● WHAT TO DO
Skip the pictures and repeat each line of the data exactly.

● DATA
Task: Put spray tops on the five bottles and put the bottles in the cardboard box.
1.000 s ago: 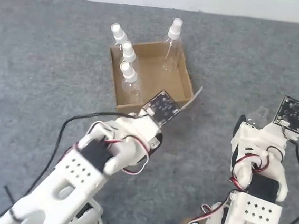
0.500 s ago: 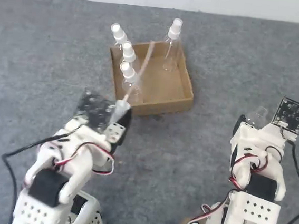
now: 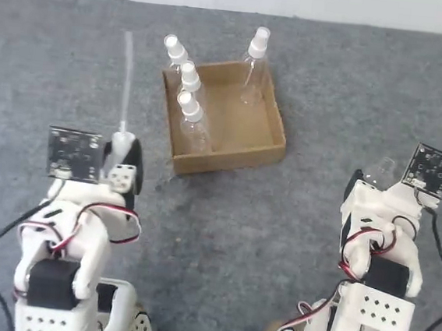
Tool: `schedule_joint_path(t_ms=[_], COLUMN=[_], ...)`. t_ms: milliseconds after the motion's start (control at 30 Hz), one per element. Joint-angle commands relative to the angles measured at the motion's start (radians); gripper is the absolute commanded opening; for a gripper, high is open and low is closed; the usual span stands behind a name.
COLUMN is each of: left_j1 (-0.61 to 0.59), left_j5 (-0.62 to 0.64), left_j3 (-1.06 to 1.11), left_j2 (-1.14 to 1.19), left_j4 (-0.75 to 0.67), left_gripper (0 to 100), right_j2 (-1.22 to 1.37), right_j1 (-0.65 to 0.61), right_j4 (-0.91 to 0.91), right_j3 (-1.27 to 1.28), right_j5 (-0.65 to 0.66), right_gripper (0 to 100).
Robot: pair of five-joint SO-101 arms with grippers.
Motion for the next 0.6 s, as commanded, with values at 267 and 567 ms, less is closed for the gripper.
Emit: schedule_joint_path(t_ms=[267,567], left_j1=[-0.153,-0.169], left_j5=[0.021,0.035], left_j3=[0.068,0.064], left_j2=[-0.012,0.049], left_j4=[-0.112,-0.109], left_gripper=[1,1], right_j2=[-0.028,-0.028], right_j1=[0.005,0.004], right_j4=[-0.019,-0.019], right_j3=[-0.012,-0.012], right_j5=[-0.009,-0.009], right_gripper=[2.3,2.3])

● EXPECTED OUTPUT
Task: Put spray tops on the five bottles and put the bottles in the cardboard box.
1.000 s ago: 
0.500 s ago: 
now: 
Tool: `schedule_joint_path(t_ms=[_], COLUMN=[_], ...)`. t_ms: milliseconds after the motion's start (control at 30 Hz), one per element. Joint-angle commands relative to the angles measured at the motion's start (radians); gripper is the absolute commanded opening; for a gripper, high is open and low is closed; the usual span stands behind a name.
COLUMN is each of: left_j1 (-0.61 to 0.59), left_j5 (-0.62 to 0.64), left_j3 (-1.06 to 1.11), left_j2 (-1.14 to 1.19), left_j4 (-0.75 to 0.67), left_gripper (0 to 100), right_j2 (-1.22 to 1.37), right_j1 (-0.65 to 0.61), right_j4 (-0.91 to 0.91), right_j3 (-1.27 to 1.28), right_j5 (-0.65 to 0.66), right_gripper (0 to 100).
Robot: pair of five-joint SO-101 arms with grippers.
Motion for the next 0.6 s, as commanded, with values at 267 and 567 ms, less is closed for the gripper.
Emit: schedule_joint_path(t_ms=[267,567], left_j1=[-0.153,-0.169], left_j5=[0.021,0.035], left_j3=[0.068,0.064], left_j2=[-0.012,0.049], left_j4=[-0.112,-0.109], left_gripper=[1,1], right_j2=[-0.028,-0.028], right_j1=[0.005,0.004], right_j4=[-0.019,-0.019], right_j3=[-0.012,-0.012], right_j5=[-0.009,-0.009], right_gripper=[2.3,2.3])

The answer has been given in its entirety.